Compared with the prior art, the invention has the following advantages:

(1) the existing measuring device has irregular geometric shape, easily causes stress concentration and uneven stress distribution, reduces the accuracy of stress magnitude test, and even induces the soil body to generate shearing damage along the surface of the device. The spherical base 1 is regular in geometric shape, and the phenomenon of uneven stress distribution caused by irregular shape of the testing device can be well weakened. The distance between each measuring plane is far and the distribution is uniform, and the measuring precision is improved to a certain extent.

(2) Too large a size: the sensor embedded in the rock-soil body has certain influence on the propagation of the blast-ground shock wave, and the influence is more obvious particularly when the size of the sensor is larger. In the prior art, the existing soil pressure cell finished product is assembled on a three-dimensional opposite base to realize the measurement of a three-dimensional stress vector. The finished fabricated connection allows functional overlap between the base and the earth pressure cell, resulting in a larger sensor size. The groove is arranged on the pressure sensor, so that the pressure module 2 is convenient to fix, and the size of the whole sensor can be reduced.

(3) The natural frequency is too low: in the prior art, the existing soil pressure cell finished product is assembled on a three-dimensional opposite base to realize the measurement of a three-dimensional stress vector. The assembly generally adopts a cementing mode, the base is made of polymer materials, the rigidity of a cementing material and the rigidity of the base are generally low, the inherent frequency is low, and the dynamic measurement method is difficult to be applied to the dynamic measurement of the high-frequency pressure stress in the soil body under the action of explosive impact. The invention has high natural frequency, and is suitable for dynamic measurement of high-frequency pressure stress in the soil body under the action of explosive impact.
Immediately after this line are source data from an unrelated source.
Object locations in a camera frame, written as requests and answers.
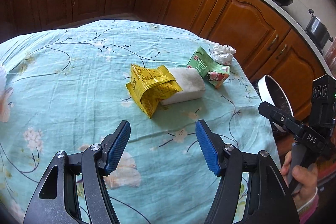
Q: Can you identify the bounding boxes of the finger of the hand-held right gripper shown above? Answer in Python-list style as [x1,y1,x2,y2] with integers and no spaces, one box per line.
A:
[258,101,299,135]

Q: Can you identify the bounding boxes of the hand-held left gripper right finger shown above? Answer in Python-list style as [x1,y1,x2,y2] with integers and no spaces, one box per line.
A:
[196,119,300,224]

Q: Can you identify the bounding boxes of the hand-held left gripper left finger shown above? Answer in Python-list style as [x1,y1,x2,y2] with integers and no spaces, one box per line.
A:
[23,120,131,224]

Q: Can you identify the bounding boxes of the white bin with black bag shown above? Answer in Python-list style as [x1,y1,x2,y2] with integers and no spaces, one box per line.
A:
[257,74,294,133]

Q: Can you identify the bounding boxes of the yellow snack bag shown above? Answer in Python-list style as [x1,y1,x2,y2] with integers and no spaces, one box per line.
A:
[125,64,182,119]

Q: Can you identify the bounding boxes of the person's right forearm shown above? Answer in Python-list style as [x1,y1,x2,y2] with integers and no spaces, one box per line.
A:
[295,187,325,224]

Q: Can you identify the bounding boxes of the person's right hand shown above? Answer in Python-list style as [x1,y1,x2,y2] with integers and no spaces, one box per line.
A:
[281,151,319,204]

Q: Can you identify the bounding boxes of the white foam block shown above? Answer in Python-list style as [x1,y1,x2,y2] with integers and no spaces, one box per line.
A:
[160,68,206,106]

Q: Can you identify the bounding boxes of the light green floral tablecloth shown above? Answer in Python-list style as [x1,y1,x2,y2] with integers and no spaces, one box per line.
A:
[0,20,279,224]

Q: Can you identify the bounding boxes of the green drink carton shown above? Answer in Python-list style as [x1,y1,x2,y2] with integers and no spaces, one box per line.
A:
[186,46,231,89]

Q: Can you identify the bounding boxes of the crumpled white tissue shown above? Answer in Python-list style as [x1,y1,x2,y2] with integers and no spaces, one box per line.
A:
[211,43,236,66]

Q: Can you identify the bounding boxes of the grey cooking pot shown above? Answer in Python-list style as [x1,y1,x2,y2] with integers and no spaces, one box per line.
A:
[305,9,334,46]

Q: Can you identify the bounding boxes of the wooden kitchen base cabinets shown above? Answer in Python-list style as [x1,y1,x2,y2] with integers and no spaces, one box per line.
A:
[0,0,327,122]
(4) The overall strength is low: the cementing part of the measuring device manufactured by adopting the cementing assembly mode is a key weak part, and is easy to damage, crack and fall off under the action of high-strength explosive load, so that the overall testing precision is influenced. The pressure module 2 is installed through a mechanical structure, the whole structure is stable in connection, the strength is high, and the stability can be kept under the action of high-strength explosive load.

(5) The existing three-dimensional stress measuring device has irregular geometric shape, different area of each measuring surface and different included angle of each measuring surface, has obvious stress concentration phenomenon at local part, seriously influences the measuring precision, and even induces the soil body to generate shearing damage along the surface of the device. The invention avoids the phenomenon of stress concentration as much as possible by manufacturing the spherical shape.

(6) Each soil pressure cell all needs a wire, leads to soil pressure ball to need the circuit more than 6, and the degree of difficulty is great, efficiency is lower during practical application. According to the invention, multiple data cables are gathered into one cable for transmission through the multi-core cable, so that the efficiency is greatly improved; the cable fixing device is assembled and fixed through the same cable, integration of the whole device is facilitated, wiring efficiency of the whole device is improved, and structural stability is improved.

Finally, the above embodiments are only intended to illustrate the technical solutions of the present invention and not to limit the present invention, and although the present invention has been described in detail with reference to the preferred embodiments, it will be understood by those skilled in the art that modifications or equivalent substitutions may be made on the technical solutions of the present invention without departing from the spirit and scope of the technical solutions, and all of them should be covered by the claims of the present invention.